(EXERCISE BRIEF):
Lines in the listing below that contain the string "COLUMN" are to be found and copied.

[Opening SOURCE DATA section]

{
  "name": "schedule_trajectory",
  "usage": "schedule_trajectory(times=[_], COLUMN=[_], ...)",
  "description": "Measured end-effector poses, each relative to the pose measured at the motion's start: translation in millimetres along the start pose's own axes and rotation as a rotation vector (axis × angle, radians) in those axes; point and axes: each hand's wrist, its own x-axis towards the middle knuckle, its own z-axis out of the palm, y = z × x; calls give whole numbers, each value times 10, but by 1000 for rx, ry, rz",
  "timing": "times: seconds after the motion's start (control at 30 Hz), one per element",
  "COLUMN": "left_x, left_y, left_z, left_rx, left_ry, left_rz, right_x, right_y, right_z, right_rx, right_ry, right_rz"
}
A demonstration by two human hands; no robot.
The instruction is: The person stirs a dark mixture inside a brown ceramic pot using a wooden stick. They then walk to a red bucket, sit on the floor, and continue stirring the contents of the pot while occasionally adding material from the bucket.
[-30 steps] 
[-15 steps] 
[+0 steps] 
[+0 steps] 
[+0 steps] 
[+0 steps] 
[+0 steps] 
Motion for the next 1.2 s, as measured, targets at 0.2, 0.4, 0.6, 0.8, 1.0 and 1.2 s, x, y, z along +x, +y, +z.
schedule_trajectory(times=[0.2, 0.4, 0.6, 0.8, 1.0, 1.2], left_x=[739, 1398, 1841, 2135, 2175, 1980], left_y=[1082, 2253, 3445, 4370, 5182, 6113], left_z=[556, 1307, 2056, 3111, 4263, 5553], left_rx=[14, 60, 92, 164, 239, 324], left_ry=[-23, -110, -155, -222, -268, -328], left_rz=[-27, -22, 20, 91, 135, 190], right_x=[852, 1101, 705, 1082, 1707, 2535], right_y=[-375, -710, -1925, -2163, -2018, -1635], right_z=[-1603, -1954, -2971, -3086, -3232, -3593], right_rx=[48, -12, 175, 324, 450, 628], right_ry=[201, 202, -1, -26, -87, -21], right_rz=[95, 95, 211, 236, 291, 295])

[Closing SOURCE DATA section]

(ANSWER SECTION):
  "usage": "schedule_trajectory(times=[_], COLUMN=[_], ...)",
  "COLUMN": "left_x, left_y, left_z, left_rx, left_ry, left_rz, right_x, right_y, right_z, right_rx, right_ry, right_rz"

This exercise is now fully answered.